Pictures in the material below are to be left out, and only the lines from the line with "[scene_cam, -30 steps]" up to and including the line with "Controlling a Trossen" are to be written out exactly.

+++

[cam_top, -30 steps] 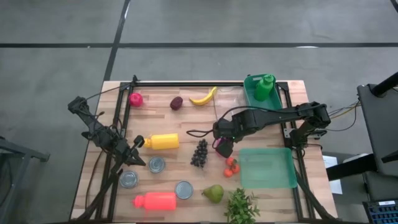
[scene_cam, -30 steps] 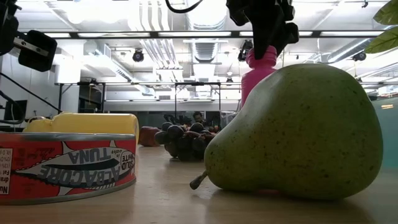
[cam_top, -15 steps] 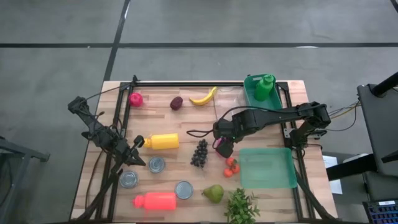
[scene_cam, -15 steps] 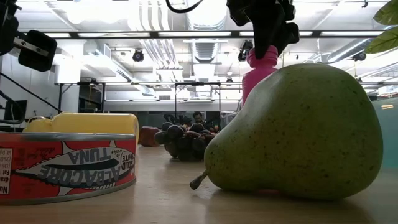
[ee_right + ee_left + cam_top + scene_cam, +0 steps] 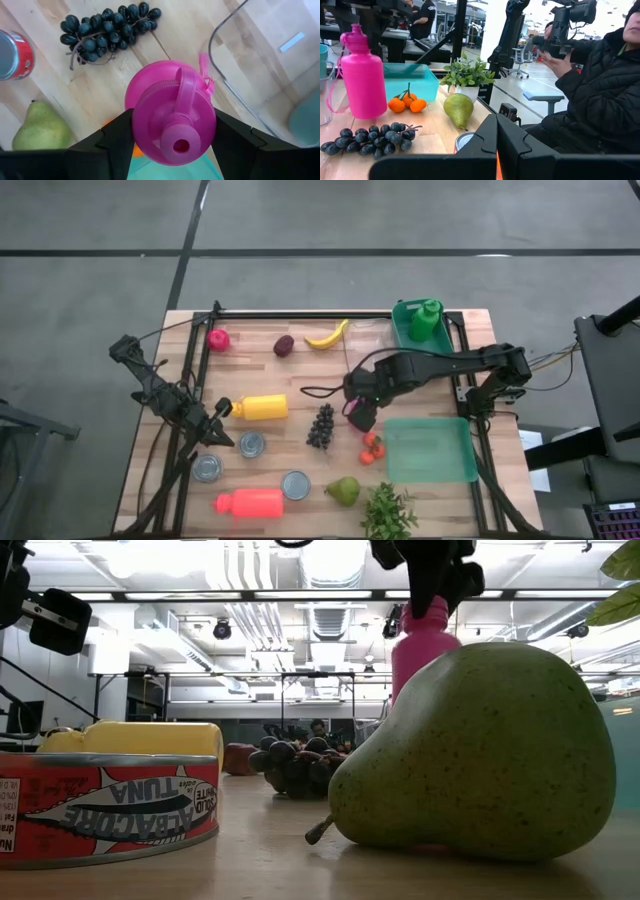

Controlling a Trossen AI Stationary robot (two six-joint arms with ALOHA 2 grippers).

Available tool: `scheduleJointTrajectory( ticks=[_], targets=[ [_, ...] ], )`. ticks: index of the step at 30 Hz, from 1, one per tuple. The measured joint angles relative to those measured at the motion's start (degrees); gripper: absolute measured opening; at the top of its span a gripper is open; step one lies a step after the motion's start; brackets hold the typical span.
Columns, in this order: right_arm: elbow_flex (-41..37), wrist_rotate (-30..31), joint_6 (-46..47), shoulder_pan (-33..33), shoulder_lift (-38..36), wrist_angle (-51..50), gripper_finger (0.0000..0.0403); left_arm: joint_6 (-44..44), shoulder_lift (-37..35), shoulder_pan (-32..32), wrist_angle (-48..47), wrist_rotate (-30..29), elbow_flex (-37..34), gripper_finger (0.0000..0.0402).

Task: Pick & Place Food Item
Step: Put the pink water bottle into the green bin

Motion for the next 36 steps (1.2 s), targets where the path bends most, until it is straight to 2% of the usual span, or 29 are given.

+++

### Exercise output:
[scene_cam, -30 steps] 
[cam_top, -15 steps] 
[scene_cam, -15 steps] 
[ee_right + ee_left + cam_top + scene_cam, +0 steps] 

Controlling a Trossen AI Stationary robot (two six-joint arms with ALOHA 2 grippers).

This exercise has no more to it.